_Description of the task_.
Below are the records; copy each line in which "white" occurs.

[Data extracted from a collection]
┄┄┄┄┄┄
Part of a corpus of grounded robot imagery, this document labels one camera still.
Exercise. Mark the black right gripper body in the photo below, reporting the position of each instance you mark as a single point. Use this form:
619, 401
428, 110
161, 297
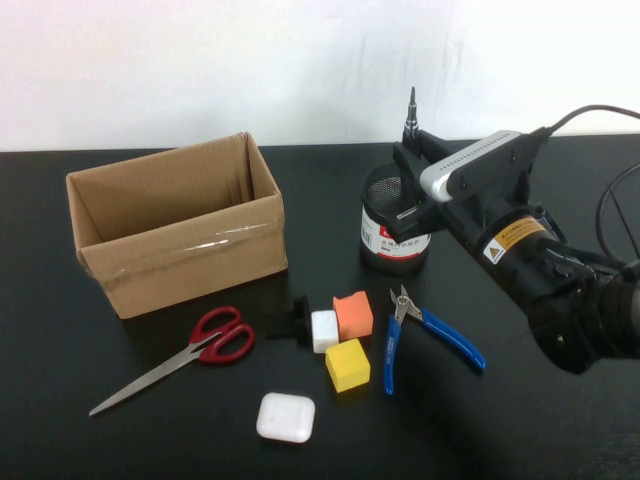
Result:
505, 240

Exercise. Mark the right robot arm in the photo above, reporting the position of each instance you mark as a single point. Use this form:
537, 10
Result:
585, 310

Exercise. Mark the black plastic bracket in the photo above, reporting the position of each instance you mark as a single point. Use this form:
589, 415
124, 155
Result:
280, 325

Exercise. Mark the white earbuds case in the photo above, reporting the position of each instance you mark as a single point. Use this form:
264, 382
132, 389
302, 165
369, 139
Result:
285, 417

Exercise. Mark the brown cardboard box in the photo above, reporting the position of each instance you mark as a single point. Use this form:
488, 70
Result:
200, 270

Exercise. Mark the orange foam block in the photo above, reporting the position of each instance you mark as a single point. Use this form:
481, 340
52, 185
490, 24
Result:
354, 317

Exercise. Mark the black screwdriver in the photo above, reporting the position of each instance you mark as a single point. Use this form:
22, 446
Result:
412, 125

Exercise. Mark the black zip tie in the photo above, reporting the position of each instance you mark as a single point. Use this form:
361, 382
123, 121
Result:
621, 225

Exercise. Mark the yellow foam block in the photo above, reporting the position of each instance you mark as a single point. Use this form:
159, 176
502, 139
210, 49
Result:
347, 367

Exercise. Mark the white foam block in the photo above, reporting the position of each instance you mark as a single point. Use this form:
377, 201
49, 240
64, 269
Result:
323, 330

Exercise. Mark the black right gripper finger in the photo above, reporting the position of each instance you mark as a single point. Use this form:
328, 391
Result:
417, 222
412, 165

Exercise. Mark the black mesh pen holder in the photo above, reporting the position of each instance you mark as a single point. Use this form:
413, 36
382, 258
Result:
380, 260
┄┄┄┄┄┄
_Output of the task_.
Exercise. Mark the white earbuds case in the photo above, reporting the position of each instance you mark as a single point. Use this form:
Exercise. Mark the white foam block in the photo above, reporting the position of each instance you mark as a single point. Use this form:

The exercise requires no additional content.